-- Data shown follows --
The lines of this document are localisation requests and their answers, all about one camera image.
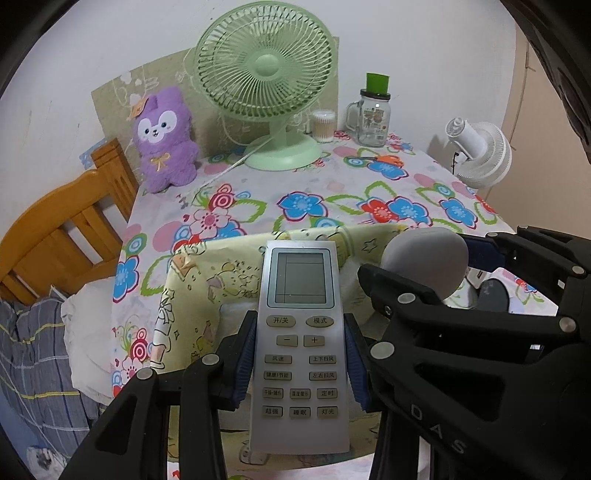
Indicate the small white charger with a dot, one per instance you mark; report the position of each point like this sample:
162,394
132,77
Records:
475,281

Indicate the white standing fan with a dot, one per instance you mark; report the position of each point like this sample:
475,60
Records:
485,152

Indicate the white remote control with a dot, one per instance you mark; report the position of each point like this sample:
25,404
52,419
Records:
-- Data shown concluded --
Copy the whole of the material above exactly, and exclude every picture.

The lines of this document are localisation requests and their answers, all about one camera image.
Indicate the small white charger with a dot, one per instance you mark; report the position of each point like this sample:
162,394
132,77
Records:
475,281

Indicate the white standing fan with a dot, one per instance you mark; report the position of each point like this sample:
475,60
Records:
485,152

Indicate the white remote control with a dot, one per instance you mark; report the position of each point like this sample:
25,404
52,419
Records:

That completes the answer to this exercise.